Task directions — Which lines below contain the word "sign"? Copy each one.

The records —
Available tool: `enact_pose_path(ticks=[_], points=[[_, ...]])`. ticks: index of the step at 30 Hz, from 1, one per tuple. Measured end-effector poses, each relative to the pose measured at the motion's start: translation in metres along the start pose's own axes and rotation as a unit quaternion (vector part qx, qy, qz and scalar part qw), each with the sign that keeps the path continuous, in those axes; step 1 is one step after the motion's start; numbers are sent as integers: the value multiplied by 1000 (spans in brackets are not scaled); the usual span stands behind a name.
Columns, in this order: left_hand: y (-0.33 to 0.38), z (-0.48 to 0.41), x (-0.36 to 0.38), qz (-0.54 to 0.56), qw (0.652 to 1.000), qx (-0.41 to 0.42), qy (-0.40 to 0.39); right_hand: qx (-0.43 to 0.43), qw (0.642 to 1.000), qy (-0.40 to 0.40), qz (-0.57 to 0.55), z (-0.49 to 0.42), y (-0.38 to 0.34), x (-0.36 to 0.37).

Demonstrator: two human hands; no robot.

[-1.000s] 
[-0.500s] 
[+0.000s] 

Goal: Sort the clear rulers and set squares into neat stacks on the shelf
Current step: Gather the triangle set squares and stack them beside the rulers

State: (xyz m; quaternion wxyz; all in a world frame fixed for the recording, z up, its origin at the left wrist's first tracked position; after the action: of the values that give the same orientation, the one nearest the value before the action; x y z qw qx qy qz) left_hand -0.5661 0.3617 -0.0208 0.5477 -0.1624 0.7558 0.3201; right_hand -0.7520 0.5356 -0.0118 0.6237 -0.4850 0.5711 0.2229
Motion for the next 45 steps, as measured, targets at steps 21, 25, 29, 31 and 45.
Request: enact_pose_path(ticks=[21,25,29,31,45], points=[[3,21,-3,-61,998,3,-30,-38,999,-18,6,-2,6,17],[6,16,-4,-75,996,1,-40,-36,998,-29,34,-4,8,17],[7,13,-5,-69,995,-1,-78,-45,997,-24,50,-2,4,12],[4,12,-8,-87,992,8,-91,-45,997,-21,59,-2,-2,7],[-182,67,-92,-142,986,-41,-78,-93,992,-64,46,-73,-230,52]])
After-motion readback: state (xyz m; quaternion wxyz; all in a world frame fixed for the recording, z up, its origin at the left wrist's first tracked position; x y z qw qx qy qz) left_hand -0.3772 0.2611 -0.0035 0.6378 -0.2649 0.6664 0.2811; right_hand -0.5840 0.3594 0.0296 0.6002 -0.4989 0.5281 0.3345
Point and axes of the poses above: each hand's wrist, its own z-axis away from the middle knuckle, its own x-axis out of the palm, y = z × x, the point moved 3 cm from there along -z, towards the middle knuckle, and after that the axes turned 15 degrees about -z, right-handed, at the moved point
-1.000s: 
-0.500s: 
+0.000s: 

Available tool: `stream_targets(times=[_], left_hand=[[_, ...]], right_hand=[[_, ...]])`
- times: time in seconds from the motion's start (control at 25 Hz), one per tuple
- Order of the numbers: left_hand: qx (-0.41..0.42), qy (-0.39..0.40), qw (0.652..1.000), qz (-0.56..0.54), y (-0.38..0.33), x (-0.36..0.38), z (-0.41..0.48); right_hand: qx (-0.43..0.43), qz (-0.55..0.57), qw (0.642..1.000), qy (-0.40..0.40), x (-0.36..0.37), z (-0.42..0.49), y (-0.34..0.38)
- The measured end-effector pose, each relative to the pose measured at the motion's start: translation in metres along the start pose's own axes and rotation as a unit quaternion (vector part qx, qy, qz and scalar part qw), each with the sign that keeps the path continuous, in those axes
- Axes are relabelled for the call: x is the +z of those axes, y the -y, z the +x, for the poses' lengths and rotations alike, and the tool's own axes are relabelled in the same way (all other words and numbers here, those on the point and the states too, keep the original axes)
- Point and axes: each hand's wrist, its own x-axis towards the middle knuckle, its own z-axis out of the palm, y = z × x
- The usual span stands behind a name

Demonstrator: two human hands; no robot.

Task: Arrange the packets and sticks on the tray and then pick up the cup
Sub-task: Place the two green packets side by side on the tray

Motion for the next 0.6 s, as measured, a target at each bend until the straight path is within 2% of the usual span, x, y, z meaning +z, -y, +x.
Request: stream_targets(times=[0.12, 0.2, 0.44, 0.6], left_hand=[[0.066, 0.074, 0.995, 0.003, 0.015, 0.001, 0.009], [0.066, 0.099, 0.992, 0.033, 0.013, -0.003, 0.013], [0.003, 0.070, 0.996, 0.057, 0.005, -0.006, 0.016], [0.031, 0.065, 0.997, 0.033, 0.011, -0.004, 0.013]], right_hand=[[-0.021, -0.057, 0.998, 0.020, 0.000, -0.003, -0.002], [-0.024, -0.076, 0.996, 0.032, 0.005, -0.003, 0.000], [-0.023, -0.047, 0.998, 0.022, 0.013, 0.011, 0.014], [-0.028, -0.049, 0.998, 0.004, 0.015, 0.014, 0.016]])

Reply to the exercise —
Available tool: `enact_pose_path(ticks=[_], points=[[_, ...]])`. ticks: index of the step at 30 Hz, from 1, one per tuple. Measured end-effector poses, each relative to the pose measured at the motion's start: translation in metres along the start pose's own axes and rotation as a unit quaternion (vector part qx, qy, qz and scalar part qw), each with the sign that keeps the path continuous, in those axes; step 1 is one step after the motion's start; numbers are sent as integers: the value multiplied by 1000 (spans in brackets are not scaled); the usual span stands behind a name.
- The measured end-effector pose, each relative to the pose measured at the motion's start: translation in metres along the start pose's own axes and rotation as a unit quaternion (vector part qx, qy, qz and scalar part qw), each with the sign that keeps the path continuous, in those axes

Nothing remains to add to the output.